◆ AIM OF THE EXERCISE ◆
Without changing a single character, copy every record below.

◆ DATA SHOWN ◆
##############################

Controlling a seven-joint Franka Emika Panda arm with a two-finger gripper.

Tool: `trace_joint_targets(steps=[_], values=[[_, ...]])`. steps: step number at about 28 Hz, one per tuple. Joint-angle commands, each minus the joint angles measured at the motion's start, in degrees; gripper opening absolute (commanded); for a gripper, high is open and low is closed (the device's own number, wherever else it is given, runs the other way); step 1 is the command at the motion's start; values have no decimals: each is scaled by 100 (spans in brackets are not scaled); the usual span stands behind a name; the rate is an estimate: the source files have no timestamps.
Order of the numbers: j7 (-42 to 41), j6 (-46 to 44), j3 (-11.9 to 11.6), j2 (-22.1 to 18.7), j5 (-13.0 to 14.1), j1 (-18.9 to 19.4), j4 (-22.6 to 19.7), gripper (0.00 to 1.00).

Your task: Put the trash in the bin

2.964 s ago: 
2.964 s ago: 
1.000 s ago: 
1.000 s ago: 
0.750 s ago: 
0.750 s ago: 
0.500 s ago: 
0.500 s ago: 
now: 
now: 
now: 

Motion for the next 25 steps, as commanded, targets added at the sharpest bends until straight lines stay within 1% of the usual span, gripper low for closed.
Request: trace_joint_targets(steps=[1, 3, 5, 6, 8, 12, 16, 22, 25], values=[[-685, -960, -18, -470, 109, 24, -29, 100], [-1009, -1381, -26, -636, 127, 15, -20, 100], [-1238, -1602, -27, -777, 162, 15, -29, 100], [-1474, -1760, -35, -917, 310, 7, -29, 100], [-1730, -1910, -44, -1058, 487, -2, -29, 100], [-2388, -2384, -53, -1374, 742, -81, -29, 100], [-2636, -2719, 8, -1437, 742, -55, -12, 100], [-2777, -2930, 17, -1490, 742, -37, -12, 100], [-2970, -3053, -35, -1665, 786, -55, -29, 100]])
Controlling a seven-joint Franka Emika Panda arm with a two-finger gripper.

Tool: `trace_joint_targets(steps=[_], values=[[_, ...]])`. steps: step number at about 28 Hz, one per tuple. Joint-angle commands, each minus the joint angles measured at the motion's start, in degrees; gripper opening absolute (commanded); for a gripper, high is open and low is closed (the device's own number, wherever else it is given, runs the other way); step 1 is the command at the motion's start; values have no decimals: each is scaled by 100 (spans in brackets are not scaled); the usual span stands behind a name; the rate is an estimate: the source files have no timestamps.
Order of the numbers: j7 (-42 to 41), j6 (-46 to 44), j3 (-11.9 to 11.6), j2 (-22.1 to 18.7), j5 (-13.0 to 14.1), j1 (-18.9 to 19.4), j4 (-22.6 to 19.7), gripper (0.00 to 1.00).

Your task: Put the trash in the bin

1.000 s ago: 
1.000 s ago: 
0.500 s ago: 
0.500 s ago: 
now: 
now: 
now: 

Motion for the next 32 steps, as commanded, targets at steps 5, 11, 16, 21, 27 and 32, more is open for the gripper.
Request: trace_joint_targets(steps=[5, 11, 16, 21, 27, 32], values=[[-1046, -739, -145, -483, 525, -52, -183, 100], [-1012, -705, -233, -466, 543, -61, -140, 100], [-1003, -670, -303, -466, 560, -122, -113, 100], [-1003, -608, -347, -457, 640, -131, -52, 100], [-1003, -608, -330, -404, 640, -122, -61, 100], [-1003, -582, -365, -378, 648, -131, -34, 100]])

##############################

◆ RESPONSE BOX ◆
Controlling a seven-joint Franka Emika Panda arm with a two-finger gripper.

Tool: `trace_joint_targets(steps=[_], values=[[_, ...]])`. steps: step number at about 28 Hz, one per tuple. Joint-angle commands, each minus the joint angles measured at the motion's start, in degrees; gripper opening absolute (commanded); for a gripper, high is open and low is closed (the device's own number, wherever else it is given, runs the other way); step 1 is the command at the motion's start; values have no decimals: each is scaled by 100 (spans in brackets are not scaled); the usual span stands behind a name; the rate is an estimate: the source files have no timestamps.
Order of the numbers: j7 (-42 to 41), j6 (-46 to 44), j3 (-11.9 to 11.6), j2 (-22.1 to 18.7), j5 (-13.0 to 14.1), j1 (-18.9 to 19.4), j4 (-22.6 to 19.7), gripper (0.00 to 1.00).

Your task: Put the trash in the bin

2.964 s ago: 
2.964 s ago: 
1.000 s ago: 
1.000 s ago: 
0.750 s ago: 
0.750 s ago: 
0.500 s ago: 
0.500 s ago: 
now: 
now: 
now: 

Motion for the next 25 steps, as commanded, targets added at the sharpest bends until straight lines stay within 1% of the usual span, gripper low for closed.
Request: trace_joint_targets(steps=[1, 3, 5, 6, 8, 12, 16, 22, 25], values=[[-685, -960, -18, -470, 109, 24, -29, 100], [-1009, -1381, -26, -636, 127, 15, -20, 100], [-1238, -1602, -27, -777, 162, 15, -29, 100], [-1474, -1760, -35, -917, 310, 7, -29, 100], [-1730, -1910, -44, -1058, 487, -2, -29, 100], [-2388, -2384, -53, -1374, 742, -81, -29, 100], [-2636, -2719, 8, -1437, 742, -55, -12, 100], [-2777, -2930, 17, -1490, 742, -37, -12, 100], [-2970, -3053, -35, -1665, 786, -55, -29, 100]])
Controlling a seven-joint Franka Emika Panda arm with a two-finger gripper.

Tool: `trace_joint_targets(steps=[_], values=[[_, ...]])`. steps: step number at about 28 Hz, one per tuple. Joint-angle commands, each minus the joint angles measured at the motion's start, in degrees; gripper opening absolute (commanded); for a gripper, high is open and low is closed (the device's own number, wherever else it is given, runs the other way); step 1 is the command at the motion's start; values have no decimals: each is scaled by 100 (spans in brackets are not scaled); the usual span stands behind a name; the rate is an estimate: the source files have no timestamps.
Order of the numbers: j7 (-42 to 41), j6 (-46 to 44), j3 (-11.9 to 11.6), j2 (-22.1 to 18.7), j5 (-13.0 to 14.1), j1 (-18.9 to 19.4), j4 (-22.6 to 19.7), gripper (0.00 to 1.00).

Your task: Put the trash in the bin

1.000 s ago: 
1.000 s ago: 
0.500 s ago: 
0.500 s ago: 
now: 
now: 
now: 

Motion for the next 32 steps, as commanded, targets at steps 5, 11, 16, 21, 27 and 32, more is open for the gripper.
Request: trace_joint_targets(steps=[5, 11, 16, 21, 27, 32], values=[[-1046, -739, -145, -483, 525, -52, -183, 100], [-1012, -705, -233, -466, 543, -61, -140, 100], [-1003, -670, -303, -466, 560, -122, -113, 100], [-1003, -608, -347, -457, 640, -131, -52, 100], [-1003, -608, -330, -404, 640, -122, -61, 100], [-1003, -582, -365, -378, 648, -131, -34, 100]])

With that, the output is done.